__Directions for this task__.
Would you return each entry exactly as written, omitting any pictures?

__Data supplied__.
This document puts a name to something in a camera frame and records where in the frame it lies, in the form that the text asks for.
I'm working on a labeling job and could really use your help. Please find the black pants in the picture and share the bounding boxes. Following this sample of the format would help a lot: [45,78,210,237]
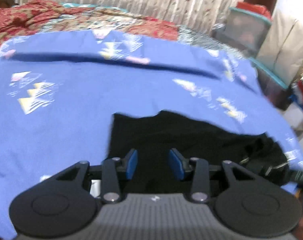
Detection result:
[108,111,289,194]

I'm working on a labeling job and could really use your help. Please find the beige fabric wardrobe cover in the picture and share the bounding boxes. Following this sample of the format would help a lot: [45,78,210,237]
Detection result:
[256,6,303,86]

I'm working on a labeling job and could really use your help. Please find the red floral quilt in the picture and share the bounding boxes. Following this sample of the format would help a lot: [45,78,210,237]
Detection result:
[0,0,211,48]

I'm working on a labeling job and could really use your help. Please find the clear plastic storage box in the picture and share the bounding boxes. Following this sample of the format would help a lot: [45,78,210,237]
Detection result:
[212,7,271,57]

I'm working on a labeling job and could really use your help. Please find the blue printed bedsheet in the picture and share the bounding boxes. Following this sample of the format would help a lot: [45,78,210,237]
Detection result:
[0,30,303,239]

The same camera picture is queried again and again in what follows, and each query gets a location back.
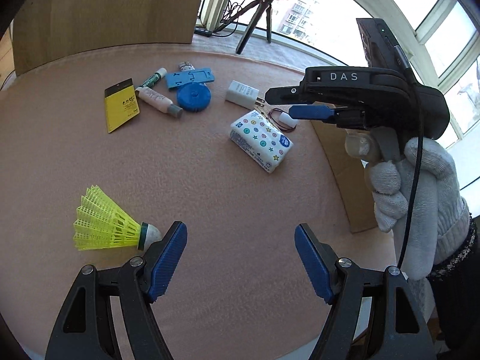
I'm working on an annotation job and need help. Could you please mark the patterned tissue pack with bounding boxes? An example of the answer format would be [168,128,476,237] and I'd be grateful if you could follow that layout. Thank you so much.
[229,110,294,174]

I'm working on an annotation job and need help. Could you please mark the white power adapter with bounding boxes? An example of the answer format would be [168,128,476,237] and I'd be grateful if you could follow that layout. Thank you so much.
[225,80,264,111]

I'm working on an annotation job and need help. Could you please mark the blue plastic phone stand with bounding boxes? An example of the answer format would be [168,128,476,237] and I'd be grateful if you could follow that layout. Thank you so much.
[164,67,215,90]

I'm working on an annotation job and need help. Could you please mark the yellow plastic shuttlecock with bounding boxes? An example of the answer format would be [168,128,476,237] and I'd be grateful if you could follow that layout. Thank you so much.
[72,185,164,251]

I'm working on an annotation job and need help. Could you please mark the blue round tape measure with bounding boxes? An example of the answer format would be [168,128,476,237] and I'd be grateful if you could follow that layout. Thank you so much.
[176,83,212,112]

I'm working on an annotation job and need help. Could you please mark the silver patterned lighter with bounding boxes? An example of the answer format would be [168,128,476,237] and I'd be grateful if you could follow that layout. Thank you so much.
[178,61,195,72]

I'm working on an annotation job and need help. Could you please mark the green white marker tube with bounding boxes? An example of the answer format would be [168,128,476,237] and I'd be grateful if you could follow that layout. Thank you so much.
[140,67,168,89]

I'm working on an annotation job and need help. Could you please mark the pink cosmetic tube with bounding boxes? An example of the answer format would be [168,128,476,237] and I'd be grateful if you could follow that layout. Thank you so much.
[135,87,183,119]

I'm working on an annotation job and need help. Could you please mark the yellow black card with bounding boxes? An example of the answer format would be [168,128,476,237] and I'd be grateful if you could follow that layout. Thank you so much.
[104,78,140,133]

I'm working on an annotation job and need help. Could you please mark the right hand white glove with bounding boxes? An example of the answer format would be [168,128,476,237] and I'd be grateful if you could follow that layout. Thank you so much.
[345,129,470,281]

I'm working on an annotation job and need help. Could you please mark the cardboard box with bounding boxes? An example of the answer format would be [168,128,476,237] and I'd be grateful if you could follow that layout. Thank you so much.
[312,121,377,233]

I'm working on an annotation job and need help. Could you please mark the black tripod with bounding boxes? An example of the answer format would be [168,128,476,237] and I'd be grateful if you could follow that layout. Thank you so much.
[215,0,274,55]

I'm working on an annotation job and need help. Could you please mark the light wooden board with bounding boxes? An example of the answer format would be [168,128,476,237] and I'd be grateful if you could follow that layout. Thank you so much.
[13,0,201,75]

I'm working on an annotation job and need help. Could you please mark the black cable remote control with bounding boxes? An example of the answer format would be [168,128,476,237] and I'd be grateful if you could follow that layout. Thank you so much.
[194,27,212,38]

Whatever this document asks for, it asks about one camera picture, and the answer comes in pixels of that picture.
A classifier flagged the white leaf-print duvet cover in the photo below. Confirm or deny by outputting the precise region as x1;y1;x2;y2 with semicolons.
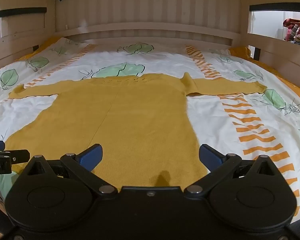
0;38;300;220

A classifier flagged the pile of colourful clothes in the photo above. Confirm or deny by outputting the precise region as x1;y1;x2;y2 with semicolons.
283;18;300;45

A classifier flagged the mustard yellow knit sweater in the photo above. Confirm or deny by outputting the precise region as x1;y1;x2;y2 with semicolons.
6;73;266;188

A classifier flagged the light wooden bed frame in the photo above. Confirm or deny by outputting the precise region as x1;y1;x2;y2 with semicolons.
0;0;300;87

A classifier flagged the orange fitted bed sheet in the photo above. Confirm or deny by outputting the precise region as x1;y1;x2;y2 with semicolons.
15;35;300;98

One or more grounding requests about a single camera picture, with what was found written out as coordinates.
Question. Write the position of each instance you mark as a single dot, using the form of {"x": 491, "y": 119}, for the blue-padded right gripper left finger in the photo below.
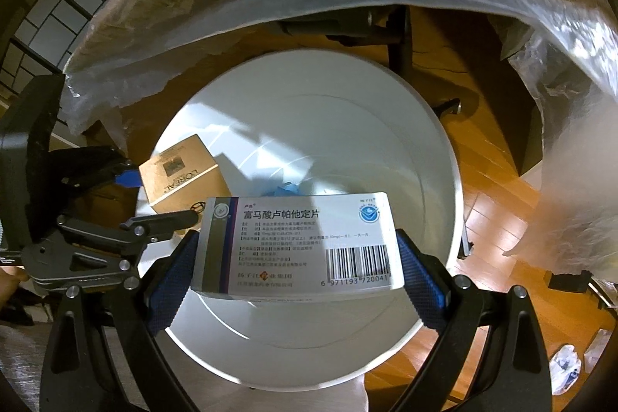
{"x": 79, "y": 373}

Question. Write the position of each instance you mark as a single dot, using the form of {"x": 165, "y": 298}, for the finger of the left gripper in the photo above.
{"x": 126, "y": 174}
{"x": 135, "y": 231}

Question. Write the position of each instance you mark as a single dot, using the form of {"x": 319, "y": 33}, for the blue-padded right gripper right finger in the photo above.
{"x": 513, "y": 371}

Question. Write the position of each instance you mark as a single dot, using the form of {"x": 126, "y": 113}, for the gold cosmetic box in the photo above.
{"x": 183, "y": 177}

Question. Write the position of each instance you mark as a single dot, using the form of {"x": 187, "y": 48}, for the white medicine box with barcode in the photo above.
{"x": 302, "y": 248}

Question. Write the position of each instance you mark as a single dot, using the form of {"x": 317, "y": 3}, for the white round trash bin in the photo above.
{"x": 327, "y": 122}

__Solution to this task__.
This document puts a name to something in a camera frame and records where in the frame it lies, in the form that the text asks for.
I'm working on a labeling job and could really use your help. Please find the black pants in the picture and share the bounding boxes. Following this sample of the format would help a lot: [45,78,210,237]
Detection result:
[108,111,289,194]

I'm working on a labeling job and could really use your help. Please find the beige fabric wardrobe cover in the picture and share the bounding boxes. Following this sample of the format would help a lot: [45,78,210,237]
Detection result:
[256,6,303,86]

I'm working on a labeling job and could really use your help. Please find the red floral quilt in the picture and share the bounding boxes. Following this sample of the format would help a lot: [45,78,210,237]
Detection result:
[0,0,211,48]

I'm working on a labeling job and could really use your help. Please find the clear plastic storage box in the picture and share the bounding boxes. Following this sample of the format would help a lot: [45,78,210,237]
Detection result:
[212,7,271,57]

I'm working on a labeling job and could really use your help. Please find the blue printed bedsheet in the picture and share the bounding boxes. Following this sample of the format would help a lot: [45,78,210,237]
Detection result:
[0,30,303,239]

The same camera picture is queried again and again in what follows, and each query gets a location back.
I'm working on an annotation job and need help. Could you please mark the patterned tissue pack with bounding boxes? An example of the answer format would be [168,128,476,237] and I'd be grateful if you could follow that layout. Thank you so much.
[229,110,294,174]

I'm working on an annotation job and need help. Could you please mark the white power adapter with bounding boxes? An example of the answer format would be [168,128,476,237] and I'd be grateful if you could follow that layout. Thank you so much.
[225,80,264,111]

I'm working on an annotation job and need help. Could you please mark the blue plastic phone stand with bounding boxes? An example of the answer format would be [168,128,476,237] and I'd be grateful if you could follow that layout. Thank you so much.
[164,67,215,90]

I'm working on an annotation job and need help. Could you please mark the yellow plastic shuttlecock with bounding boxes? An example of the answer format would be [168,128,476,237] and I'd be grateful if you could follow that layout. Thank you so much.
[72,185,164,251]

I'm working on an annotation job and need help. Could you please mark the blue round tape measure with bounding boxes? An example of the answer format would be [168,128,476,237] and I'd be grateful if you could follow that layout. Thank you so much.
[176,83,212,112]

I'm working on an annotation job and need help. Could you please mark the silver patterned lighter with bounding boxes? An example of the answer format would be [168,128,476,237] and I'd be grateful if you could follow that layout. Thank you so much.
[178,61,195,72]

I'm working on an annotation job and need help. Could you please mark the green white marker tube with bounding boxes? An example of the answer format would be [168,128,476,237] and I'd be grateful if you could follow that layout. Thank you so much.
[140,67,168,89]

I'm working on an annotation job and need help. Could you please mark the pink cosmetic tube with bounding boxes? An example of the answer format would be [168,128,476,237] and I'd be grateful if you could follow that layout. Thank you so much.
[135,87,183,119]

I'm working on an annotation job and need help. Could you please mark the yellow black card with bounding boxes? An example of the answer format would be [168,128,476,237] and I'd be grateful if you could follow that layout. Thank you so much.
[104,78,140,133]

I'm working on an annotation job and need help. Could you please mark the right hand white glove with bounding boxes? An example of the answer format would be [168,128,476,237] and I'd be grateful if you could follow that layout. Thank you so much.
[345,129,470,281]

I'm working on an annotation job and need help. Could you please mark the cardboard box with bounding boxes? An example of the answer format would be [168,128,476,237] and I'd be grateful if you could follow that layout. Thank you so much.
[312,121,377,233]

I'm working on an annotation job and need help. Could you please mark the black tripod with bounding boxes? An example of the answer format would be [168,128,476,237] and I'd be grateful if you could follow that layout. Thank you so much.
[215,0,274,55]

I'm working on an annotation job and need help. Could you please mark the light wooden board with bounding boxes? An example of the answer format would be [168,128,476,237] and I'd be grateful if you could follow that layout. Thank you so much.
[13,0,201,75]

I'm working on an annotation job and need help. Could you please mark the black cable remote control with bounding boxes? An example of the answer format would be [168,128,476,237] and I'd be grateful if you could follow that layout. Thank you so much.
[194,27,212,38]

Whatever this document asks for, it asks about one camera picture, and the answer comes in pixels of that picture.
A classifier flagged the white leaf-print duvet cover in the photo below. Confirm or deny by outputting the precise region as x1;y1;x2;y2 with semicolons.
0;38;300;220

A classifier flagged the pile of colourful clothes in the photo above. Confirm or deny by outputting the precise region as x1;y1;x2;y2 with semicolons.
283;18;300;45

A classifier flagged the mustard yellow knit sweater in the photo above. Confirm or deny by outputting the precise region as x1;y1;x2;y2 with semicolons.
6;73;266;188

A classifier flagged the light wooden bed frame in the photo above. Confirm or deny by outputting the precise region as x1;y1;x2;y2 with semicolons.
0;0;300;87

A classifier flagged the orange fitted bed sheet in the photo above. Confirm or deny by outputting the precise region as x1;y1;x2;y2 with semicolons.
15;35;300;98

One or more grounding requests about a single camera picture, with what was found written out as coordinates.
Question. Write the position of each instance you mark as a single dot, using the form of {"x": 491, "y": 119}, for the blue-padded right gripper left finger in the photo below.
{"x": 79, "y": 373}

Question. Write the position of each instance you mark as a single dot, using the form of {"x": 165, "y": 298}, for the finger of the left gripper in the photo above.
{"x": 126, "y": 174}
{"x": 135, "y": 231}

Question. Write the position of each instance you mark as a single dot, using the form of {"x": 319, "y": 33}, for the blue-padded right gripper right finger in the photo above.
{"x": 513, "y": 371}

Question. Write the position of each instance you mark as a single dot, using the form of {"x": 126, "y": 113}, for the gold cosmetic box in the photo above.
{"x": 183, "y": 177}

Question. Write the position of each instance you mark as a single dot, using the form of {"x": 187, "y": 48}, for the white medicine box with barcode in the photo above.
{"x": 302, "y": 248}

Question. Write the position of each instance you mark as a single dot, using the form of {"x": 317, "y": 3}, for the white round trash bin in the photo above.
{"x": 327, "y": 122}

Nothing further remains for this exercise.